Go through the data below and copy each line that includes "target".

------------------------------------

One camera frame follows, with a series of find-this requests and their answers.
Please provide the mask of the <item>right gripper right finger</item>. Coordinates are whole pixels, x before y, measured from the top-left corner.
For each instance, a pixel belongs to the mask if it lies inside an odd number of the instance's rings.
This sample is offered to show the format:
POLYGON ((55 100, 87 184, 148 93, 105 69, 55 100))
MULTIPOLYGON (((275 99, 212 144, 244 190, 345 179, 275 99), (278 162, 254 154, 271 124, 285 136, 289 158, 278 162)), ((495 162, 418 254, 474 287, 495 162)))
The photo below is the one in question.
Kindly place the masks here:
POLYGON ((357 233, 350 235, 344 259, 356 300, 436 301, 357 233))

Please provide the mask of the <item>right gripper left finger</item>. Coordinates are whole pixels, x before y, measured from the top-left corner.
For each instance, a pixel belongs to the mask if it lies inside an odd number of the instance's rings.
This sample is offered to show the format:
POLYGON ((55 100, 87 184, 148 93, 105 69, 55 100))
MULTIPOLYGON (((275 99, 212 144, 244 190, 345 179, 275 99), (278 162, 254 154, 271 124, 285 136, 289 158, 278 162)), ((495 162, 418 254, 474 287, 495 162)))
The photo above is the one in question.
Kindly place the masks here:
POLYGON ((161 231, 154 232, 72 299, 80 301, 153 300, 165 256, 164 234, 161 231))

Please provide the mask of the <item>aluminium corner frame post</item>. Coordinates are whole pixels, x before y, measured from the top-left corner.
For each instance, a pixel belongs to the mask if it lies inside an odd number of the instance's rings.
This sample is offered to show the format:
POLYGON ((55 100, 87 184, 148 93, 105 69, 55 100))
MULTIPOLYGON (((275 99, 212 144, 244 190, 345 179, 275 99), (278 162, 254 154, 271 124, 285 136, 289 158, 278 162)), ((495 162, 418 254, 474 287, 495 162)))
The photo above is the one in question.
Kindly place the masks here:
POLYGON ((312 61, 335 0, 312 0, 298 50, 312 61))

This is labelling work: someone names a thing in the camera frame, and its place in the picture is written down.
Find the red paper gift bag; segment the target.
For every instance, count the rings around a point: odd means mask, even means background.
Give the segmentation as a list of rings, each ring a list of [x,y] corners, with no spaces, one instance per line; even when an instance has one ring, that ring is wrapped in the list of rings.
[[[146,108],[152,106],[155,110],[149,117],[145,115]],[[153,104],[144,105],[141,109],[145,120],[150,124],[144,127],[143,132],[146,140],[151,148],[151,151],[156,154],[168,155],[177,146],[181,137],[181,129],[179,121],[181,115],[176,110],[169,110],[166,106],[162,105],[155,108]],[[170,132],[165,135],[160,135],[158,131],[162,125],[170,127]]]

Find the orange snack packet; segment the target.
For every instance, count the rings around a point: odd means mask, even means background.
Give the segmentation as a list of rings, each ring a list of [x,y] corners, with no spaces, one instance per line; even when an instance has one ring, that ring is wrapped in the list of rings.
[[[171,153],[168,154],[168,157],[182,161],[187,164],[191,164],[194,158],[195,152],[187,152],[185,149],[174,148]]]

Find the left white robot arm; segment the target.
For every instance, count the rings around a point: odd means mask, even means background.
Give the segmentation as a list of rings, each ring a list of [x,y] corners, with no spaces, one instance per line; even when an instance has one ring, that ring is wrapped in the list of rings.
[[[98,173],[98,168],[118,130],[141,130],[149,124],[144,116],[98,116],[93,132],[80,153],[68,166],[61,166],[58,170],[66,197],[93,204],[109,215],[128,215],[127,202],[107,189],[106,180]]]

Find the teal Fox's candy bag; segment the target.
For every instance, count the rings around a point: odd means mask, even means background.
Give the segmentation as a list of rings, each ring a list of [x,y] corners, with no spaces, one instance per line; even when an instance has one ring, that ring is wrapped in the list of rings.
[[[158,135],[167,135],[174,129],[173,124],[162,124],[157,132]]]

------------------------------------

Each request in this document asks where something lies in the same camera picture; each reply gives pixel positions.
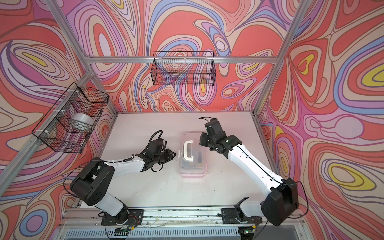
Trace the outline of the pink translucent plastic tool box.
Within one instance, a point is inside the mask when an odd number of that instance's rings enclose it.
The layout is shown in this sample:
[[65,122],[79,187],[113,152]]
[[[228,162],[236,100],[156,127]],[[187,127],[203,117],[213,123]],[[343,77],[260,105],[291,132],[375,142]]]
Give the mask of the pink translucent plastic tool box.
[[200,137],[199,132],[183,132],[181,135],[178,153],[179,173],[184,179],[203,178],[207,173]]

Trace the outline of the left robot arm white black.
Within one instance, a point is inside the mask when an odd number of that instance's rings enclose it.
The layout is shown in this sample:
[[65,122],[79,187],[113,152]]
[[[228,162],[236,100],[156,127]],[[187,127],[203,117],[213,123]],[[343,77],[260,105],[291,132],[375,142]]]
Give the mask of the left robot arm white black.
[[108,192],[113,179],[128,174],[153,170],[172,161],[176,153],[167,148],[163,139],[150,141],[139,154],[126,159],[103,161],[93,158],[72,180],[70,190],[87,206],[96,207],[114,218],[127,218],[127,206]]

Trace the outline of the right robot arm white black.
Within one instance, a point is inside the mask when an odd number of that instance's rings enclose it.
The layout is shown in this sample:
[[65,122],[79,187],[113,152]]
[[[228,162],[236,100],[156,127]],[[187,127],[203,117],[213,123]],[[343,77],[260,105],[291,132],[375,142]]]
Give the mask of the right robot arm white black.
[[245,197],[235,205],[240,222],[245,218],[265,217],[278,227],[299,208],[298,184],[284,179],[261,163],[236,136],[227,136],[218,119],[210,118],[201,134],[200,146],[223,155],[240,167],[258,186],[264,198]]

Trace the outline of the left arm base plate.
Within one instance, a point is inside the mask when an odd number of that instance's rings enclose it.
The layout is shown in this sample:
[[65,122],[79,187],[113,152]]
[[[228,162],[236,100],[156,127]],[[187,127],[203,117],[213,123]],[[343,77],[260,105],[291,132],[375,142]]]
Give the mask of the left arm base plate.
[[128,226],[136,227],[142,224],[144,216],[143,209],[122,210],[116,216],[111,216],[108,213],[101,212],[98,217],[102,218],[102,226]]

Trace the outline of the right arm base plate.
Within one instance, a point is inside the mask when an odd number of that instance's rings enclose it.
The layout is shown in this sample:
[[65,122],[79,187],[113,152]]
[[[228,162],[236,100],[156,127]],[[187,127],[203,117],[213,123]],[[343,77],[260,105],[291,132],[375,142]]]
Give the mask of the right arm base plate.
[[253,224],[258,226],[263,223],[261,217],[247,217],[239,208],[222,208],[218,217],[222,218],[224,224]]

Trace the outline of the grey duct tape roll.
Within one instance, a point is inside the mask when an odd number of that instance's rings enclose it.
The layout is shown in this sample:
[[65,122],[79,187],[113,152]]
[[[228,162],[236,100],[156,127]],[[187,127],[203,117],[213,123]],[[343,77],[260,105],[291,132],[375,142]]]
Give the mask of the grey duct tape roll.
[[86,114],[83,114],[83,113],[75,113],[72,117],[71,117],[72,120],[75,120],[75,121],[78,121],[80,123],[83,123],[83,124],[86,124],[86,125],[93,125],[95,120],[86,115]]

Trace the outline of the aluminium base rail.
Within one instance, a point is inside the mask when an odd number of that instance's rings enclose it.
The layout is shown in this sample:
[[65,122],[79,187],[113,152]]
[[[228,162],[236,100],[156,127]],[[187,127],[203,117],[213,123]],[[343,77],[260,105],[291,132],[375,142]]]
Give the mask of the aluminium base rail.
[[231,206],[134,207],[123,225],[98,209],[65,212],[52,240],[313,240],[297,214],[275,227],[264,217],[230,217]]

------------------------------------

**EXPECTED ANSWER:**
Find the red paper gift bag; segment the target.
Find the orange snack packet; segment the target.
Find the left white robot arm; segment the target.
Find the teal Fox's candy bag; segment the target.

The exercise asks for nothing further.